(Dataset items)
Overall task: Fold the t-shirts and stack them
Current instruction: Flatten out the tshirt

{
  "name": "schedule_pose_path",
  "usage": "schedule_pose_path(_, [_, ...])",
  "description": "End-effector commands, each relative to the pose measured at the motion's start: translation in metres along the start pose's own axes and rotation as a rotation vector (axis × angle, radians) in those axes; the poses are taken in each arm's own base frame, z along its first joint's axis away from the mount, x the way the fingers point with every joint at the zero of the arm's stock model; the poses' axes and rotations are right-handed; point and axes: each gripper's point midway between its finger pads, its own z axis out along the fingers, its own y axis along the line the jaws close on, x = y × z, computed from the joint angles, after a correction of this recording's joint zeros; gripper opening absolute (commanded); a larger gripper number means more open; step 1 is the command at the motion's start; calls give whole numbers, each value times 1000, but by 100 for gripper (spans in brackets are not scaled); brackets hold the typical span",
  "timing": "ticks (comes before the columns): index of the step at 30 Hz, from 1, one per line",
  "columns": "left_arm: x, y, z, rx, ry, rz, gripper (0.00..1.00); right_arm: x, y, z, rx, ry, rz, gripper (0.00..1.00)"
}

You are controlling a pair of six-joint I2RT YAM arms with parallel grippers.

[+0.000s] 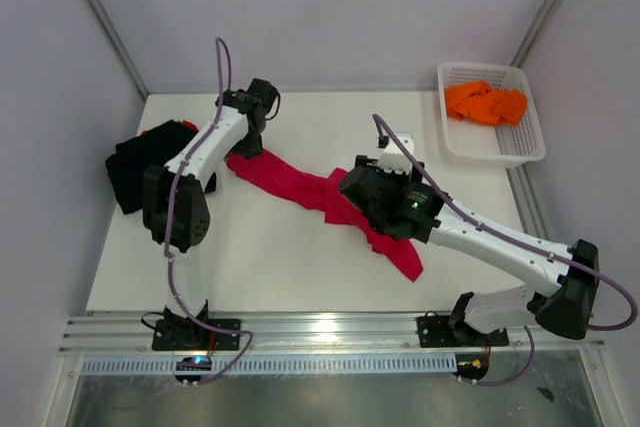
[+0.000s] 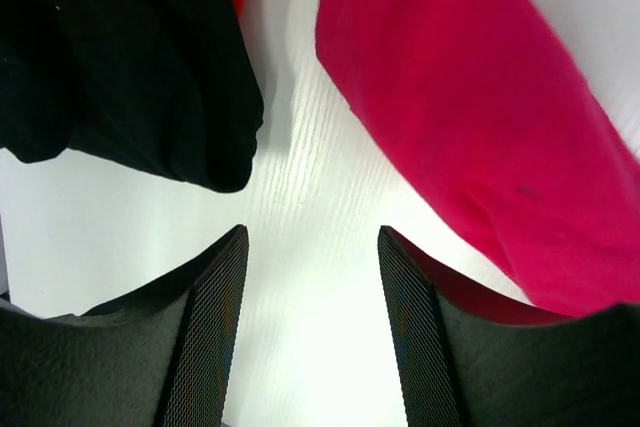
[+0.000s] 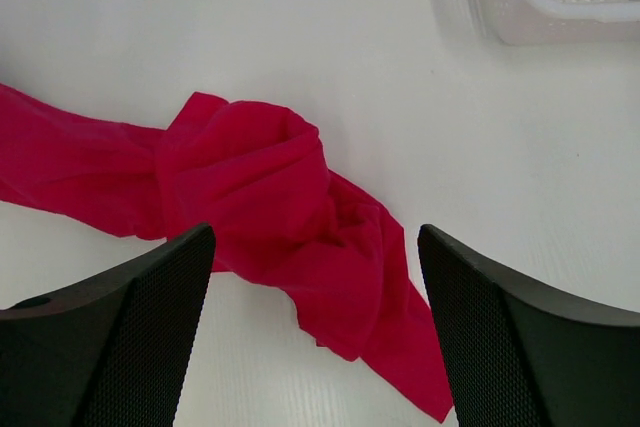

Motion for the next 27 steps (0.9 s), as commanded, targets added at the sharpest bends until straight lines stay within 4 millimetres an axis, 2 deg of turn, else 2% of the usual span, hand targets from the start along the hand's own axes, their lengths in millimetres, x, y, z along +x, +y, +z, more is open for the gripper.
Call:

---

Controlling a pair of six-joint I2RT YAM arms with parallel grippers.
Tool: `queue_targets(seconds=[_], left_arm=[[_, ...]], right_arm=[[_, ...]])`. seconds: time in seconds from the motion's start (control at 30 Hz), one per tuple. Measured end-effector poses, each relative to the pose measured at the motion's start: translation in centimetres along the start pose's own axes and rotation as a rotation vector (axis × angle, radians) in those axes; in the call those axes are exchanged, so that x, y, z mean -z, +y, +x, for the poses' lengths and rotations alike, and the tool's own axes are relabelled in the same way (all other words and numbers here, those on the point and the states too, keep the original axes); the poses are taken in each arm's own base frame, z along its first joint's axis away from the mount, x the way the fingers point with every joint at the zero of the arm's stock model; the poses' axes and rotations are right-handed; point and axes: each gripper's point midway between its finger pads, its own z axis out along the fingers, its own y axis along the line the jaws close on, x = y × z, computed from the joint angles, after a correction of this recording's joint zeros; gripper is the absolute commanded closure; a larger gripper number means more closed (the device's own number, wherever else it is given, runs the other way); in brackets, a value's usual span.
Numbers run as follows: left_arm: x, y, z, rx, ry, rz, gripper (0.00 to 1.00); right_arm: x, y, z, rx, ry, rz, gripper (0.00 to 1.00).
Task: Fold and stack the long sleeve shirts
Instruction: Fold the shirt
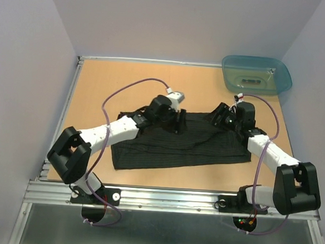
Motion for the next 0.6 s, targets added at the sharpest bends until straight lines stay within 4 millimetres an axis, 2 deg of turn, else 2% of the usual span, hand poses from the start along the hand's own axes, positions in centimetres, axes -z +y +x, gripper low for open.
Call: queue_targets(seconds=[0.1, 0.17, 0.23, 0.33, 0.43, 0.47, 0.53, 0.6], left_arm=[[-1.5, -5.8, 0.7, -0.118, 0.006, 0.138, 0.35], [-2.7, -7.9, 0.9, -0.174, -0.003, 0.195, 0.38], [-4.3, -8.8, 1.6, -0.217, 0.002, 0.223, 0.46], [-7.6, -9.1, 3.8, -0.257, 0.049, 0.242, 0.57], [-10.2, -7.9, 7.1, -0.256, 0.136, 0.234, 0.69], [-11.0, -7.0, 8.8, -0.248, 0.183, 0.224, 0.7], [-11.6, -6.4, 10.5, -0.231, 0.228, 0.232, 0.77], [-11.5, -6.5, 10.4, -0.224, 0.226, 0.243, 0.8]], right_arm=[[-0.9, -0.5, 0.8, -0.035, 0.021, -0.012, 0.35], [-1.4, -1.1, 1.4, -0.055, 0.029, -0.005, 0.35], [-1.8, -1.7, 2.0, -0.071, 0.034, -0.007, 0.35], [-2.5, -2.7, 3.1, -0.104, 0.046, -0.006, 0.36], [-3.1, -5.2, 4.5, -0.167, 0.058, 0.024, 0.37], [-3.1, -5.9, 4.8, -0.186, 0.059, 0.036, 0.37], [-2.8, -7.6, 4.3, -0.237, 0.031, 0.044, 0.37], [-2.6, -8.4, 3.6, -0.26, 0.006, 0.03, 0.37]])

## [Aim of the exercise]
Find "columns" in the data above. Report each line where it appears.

## [Output of the exercise]
  "timing": "ticks (comes before the columns): index of the step at 30 Hz, from 1, one per line",
  "columns": "left_arm: x, y, z, rx, ry, rz, gripper (0.00..1.00); right_arm: x, y, z, rx, ry, rz, gripper (0.00..1.00)"

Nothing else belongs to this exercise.